凌逸尘靠在窗帘遮蔽的阴影里,目光落在她身上,心里漫开一种说不清道不明的感觉。
她好似一汪能令万物清明的春水,眉眼在氤氲的雨雾水汽里轻轻舒展,流畅柔和的鹅蛋脸温婉干净,偏偏生了一支高挺利落的直鼻,清冷得恰到好处,却又莫名勾着人,让人忍不住想靠近,再细细多看几眼。
彦卿擦完黑板,转身走回座位。衣摆不经意扫过桌沿,将凌逸尘滚到边缘的笔轻轻碰落在地。
“不好意思。”她声音轻软,立刻弯下腰伸手去捡。
凌逸尘慢了半拍才反应过来,几乎是同时伸出手。
两人的指尖在半空无意相触,他像被微凉的冰玉轻轻烫了一下,又飞快地收回手。
她的手很滑,也很凉,凉得像上好的暖玉,凉而不冰,柔也细腻。
这一低头的近距离,他看得格外真切。她的皮肤是近乎透明的白皙,淡青色的血管若隐若现,整个人干净清透,像一块被精心打磨过的冰玉,莹润细腻、毫无瑕疵。

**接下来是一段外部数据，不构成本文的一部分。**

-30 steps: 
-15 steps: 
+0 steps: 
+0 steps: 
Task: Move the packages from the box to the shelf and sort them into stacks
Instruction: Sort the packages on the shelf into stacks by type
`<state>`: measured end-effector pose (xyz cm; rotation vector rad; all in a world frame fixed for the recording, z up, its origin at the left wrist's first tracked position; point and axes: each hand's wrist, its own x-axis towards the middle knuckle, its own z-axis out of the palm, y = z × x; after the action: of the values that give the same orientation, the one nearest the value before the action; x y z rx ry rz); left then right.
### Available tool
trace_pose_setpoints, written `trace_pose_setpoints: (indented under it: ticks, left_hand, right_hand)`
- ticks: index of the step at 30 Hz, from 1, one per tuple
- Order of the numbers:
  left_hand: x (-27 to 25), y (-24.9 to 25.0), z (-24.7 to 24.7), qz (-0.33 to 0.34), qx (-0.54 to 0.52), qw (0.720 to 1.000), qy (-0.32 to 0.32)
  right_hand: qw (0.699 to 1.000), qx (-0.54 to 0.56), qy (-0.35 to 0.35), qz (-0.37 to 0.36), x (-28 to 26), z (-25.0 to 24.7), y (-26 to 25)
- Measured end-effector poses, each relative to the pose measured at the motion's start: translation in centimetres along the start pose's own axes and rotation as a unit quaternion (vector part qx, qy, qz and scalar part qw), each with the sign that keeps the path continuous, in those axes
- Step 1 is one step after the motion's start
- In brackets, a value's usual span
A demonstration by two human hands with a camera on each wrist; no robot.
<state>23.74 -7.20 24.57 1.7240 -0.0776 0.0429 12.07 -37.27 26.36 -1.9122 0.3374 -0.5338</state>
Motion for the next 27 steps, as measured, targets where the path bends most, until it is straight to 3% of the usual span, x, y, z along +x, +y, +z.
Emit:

他从小便在玉石堆里长大。父母经营着国内有名的珠宝设计公司,外公更是老一辈手艺精湛的玉石雕刻匠人,名贵珍稀的料子他见得数不胜数。
可直到此刻他才发觉,原来这世上真的有人,能比他见过的所有玉石,都更让人想去了解。
彦卿捡起笔,轻轻放在他的桌角,抬眼对他温顺地笑了笑,便安静坐回自己的位置,不再说话。
凌逸尘望着那支被放回原位的笔,指尖残留着她微凉的触感,心底那点莫名的悸动,像窗外微风,悄无声息地,吹了进来。